The answer should be every line below, retyped exactly.

==*==

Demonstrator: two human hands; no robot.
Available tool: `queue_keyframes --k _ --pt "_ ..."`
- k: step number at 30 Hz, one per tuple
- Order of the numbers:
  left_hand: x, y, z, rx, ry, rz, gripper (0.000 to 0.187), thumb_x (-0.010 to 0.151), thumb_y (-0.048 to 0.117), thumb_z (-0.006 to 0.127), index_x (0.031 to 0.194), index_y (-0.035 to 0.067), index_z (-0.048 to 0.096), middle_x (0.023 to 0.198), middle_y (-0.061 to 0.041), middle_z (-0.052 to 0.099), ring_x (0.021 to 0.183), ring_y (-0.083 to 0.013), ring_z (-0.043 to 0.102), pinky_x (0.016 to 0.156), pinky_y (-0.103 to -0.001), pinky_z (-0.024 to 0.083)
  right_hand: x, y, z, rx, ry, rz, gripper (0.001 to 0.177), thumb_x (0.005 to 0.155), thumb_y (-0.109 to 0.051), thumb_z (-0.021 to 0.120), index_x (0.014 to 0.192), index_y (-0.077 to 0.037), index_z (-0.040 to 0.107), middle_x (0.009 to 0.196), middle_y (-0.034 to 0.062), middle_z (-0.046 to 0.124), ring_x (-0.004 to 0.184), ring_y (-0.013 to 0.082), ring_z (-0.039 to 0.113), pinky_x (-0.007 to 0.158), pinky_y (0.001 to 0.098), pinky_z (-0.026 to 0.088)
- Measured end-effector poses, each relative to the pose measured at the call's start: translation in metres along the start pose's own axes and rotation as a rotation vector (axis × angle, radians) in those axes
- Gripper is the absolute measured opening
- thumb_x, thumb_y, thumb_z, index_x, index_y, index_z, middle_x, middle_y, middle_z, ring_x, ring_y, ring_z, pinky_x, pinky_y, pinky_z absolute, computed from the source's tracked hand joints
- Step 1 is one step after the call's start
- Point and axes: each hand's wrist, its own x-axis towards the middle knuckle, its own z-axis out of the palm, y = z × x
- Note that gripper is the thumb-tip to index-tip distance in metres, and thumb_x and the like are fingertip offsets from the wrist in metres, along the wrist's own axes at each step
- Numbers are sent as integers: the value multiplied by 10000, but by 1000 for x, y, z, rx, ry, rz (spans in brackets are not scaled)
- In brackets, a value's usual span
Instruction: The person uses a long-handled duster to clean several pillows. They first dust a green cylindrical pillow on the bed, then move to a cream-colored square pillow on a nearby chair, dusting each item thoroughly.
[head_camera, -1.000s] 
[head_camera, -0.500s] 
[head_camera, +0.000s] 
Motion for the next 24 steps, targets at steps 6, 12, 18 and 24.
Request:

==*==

TASK SOLUTION =
Demonstrator: two human hands; no robot.
Available tool: `queue_keyframes --k _ --pt "_ ..."`
- k: step number at 30 Hz, one per tuple
- Order of the numbers:
  left_hand: x, y, z, rx, ry, rz, gripper (0.000 to 0.187), thumb_x (-0.010 to 0.151), thumb_y (-0.048 to 0.117), thumb_z (-0.006 to 0.127), index_x (0.031 to 0.194), index_y (-0.035 to 0.067), index_z (-0.048 to 0.096), middle_x (0.023 to 0.198), middle_y (-0.061 to 0.041), middle_z (-0.052 to 0.099), ring_x (0.021 to 0.183), ring_y (-0.083 to 0.013), ring_z (-0.043 to 0.102), pinky_x (0.016 to 0.156), pinky_y (-0.103 to -0.001), pinky_z (-0.024 to 0.083)
  right_hand: x, y, z, rx, ry, rz, gripper (0.001 to 0.177), thumb_x (0.005 to 0.155), thumb_y (-0.109 to 0.051), thumb_z (-0.021 to 0.120), index_x (0.014 to 0.192), index_y (-0.077 to 0.037), index_z (-0.040 to 0.107), middle_x (0.009 to 0.196), middle_y (-0.034 to 0.062), middle_z (-0.046 to 0.124), ring_x (-0.004 to 0.184), ring_y (-0.013 to 0.082), ring_z (-0.039 to 0.113), pinky_x (-0.007 to 0.158), pinky_y (0.001 to 0.098), pinky_z (-0.026 to 0.088)
- Measured end-effector poses, each relative to the pose measured at the call's start: translation in metres along the start pose's own axes and rotation as a rotation vector (axis × angle, radians) in those axes
- Gripper is the absolute measured opening
- thumb_x, thumb_y, thumb_z, index_x, index_y, index_z, middle_x, middle_y, middle_z, ring_x, ring_y, ring_z, pinky_x, pinky_y, pinky_z absolute, computed from the source's tracked hand joints
- Step 1 is one step after the call's start
- Point and axes: each hand's wrist, its own x-axis towards the middle knuckle, its own z-axis out of the palm, y = z × x
- Note that gripper is the thumb-tip to index-tip distance in metres, and thumb_x and the like are fingertip offsets from the wrist in metres, along the wrist's own axes at each step
- Numbers are sent as integers: the value multiplied by 10000, but by 1000 for x, y, z, rx, ry, rz (spans in brackets are not scaled)
- In brackets, a value's usual span
Instruction: The person uses a long-handled duster to clean several pillows. They first dust a green cylindrical pillow on the bed, then move to a cream-colored square pillow on a nearby chair, dusting each item thoroughly.
[head_camera, -1.000s] 
[head_camera, -0.500s] 
[head_camera, +0.000s] 
Motion for the next 24 steps, targets at steps 6, 12, 18 and 24.
Request:

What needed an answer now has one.